§ **DATA SUPPLIED**:
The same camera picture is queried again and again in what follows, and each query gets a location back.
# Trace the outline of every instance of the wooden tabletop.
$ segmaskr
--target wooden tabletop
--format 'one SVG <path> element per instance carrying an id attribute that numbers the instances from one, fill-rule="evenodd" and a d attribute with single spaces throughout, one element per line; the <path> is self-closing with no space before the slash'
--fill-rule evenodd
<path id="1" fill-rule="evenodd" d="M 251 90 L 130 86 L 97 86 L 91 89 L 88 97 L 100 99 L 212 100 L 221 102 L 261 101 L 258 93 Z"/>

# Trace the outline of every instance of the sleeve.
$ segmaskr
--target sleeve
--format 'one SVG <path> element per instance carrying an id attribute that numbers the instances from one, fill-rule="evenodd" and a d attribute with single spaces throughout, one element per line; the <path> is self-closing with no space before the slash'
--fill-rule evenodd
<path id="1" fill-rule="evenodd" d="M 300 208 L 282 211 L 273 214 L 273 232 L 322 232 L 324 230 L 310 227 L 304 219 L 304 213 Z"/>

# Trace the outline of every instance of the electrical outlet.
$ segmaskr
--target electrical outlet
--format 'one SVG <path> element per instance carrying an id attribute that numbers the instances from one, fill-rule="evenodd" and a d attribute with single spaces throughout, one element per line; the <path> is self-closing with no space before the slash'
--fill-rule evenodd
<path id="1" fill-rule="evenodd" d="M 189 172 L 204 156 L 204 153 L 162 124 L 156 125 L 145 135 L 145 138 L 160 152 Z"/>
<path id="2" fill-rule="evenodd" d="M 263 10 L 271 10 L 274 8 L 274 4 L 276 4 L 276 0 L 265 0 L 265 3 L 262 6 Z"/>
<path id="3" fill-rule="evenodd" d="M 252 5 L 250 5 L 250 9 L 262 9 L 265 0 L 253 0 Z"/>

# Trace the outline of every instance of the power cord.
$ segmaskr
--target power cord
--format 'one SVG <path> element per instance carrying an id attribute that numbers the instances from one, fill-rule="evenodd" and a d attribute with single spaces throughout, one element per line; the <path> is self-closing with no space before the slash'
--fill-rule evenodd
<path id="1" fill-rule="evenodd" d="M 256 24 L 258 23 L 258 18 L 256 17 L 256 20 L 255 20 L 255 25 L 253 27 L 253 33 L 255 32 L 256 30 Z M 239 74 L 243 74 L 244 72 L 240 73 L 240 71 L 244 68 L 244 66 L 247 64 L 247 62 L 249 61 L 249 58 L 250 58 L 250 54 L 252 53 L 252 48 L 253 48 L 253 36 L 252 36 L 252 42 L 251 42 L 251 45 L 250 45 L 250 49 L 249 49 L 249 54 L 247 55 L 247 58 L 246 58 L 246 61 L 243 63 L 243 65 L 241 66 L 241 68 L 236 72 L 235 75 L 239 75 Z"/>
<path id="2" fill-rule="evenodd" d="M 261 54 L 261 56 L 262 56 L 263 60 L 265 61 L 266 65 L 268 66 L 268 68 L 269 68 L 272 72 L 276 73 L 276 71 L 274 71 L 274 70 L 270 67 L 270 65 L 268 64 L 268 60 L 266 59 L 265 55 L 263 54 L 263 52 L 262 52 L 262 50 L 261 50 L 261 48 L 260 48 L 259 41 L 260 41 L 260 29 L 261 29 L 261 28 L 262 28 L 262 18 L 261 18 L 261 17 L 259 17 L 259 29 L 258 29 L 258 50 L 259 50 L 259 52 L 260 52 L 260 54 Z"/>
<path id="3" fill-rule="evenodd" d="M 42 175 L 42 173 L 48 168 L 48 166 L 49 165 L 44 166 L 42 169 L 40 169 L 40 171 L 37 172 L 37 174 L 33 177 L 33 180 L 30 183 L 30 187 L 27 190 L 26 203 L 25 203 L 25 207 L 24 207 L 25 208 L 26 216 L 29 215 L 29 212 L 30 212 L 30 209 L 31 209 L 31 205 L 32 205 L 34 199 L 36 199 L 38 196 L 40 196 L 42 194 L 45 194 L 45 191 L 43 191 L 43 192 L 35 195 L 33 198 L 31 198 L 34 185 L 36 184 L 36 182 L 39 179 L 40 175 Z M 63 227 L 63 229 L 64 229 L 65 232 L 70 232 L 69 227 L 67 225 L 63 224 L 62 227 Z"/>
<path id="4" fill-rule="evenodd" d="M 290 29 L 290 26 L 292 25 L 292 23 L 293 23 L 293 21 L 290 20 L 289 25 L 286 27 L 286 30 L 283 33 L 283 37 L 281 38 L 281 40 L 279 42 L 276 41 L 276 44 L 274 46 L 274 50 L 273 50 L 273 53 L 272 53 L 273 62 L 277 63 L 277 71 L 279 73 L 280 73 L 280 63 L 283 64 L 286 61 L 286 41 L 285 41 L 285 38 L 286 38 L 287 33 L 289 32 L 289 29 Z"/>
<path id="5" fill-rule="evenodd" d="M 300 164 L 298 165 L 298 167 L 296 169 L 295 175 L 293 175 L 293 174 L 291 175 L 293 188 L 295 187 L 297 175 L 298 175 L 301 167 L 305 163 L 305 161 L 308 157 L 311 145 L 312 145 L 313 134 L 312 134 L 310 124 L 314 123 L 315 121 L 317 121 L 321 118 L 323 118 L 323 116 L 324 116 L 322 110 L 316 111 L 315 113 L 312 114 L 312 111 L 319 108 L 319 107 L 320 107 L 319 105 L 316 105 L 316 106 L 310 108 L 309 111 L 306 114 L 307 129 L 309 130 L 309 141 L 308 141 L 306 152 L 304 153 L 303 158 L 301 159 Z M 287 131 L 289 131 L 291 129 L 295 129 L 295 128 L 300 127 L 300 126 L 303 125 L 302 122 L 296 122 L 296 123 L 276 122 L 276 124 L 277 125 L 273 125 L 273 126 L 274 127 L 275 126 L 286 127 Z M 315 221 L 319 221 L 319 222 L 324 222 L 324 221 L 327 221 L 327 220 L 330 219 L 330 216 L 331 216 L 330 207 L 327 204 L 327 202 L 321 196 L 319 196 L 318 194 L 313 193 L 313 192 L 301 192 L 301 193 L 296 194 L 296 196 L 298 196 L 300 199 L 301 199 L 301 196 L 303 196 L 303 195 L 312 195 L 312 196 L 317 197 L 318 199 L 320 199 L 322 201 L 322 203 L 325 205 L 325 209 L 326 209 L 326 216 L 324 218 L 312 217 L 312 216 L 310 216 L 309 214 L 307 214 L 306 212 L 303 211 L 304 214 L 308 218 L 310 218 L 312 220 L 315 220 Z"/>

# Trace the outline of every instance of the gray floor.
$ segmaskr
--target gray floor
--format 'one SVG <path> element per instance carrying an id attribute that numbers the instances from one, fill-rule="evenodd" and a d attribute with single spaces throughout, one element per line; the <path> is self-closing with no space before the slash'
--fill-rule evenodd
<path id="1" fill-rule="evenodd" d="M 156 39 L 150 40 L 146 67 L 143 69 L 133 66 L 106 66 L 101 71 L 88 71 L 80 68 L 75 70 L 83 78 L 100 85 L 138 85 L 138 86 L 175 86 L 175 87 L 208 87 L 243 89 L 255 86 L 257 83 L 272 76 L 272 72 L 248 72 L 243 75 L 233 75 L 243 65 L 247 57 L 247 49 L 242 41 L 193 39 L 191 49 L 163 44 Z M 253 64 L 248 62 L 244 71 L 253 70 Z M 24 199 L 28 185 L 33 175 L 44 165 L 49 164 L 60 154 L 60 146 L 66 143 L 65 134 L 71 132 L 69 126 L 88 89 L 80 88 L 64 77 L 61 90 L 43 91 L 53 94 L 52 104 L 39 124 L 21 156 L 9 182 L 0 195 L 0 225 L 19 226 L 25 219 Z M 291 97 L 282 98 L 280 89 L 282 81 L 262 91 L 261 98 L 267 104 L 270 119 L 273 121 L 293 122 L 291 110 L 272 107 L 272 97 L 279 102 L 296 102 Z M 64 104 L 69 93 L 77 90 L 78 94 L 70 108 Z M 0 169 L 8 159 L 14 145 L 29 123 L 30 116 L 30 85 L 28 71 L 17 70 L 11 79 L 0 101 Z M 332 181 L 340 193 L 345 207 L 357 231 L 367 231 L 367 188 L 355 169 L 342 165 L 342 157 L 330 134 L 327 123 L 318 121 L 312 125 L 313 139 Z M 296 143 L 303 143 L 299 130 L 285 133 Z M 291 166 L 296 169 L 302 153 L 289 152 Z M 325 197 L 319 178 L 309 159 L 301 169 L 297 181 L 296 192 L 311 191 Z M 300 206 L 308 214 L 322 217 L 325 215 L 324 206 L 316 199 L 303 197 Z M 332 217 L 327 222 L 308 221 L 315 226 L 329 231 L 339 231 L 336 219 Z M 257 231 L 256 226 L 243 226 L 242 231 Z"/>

§ **WORK REQUEST**: If a line in the data holds the string "floor", copy that line.

§ **PROBLEM SOLUTION**:
# Trace the outline of every instance of the gray floor.
--target gray floor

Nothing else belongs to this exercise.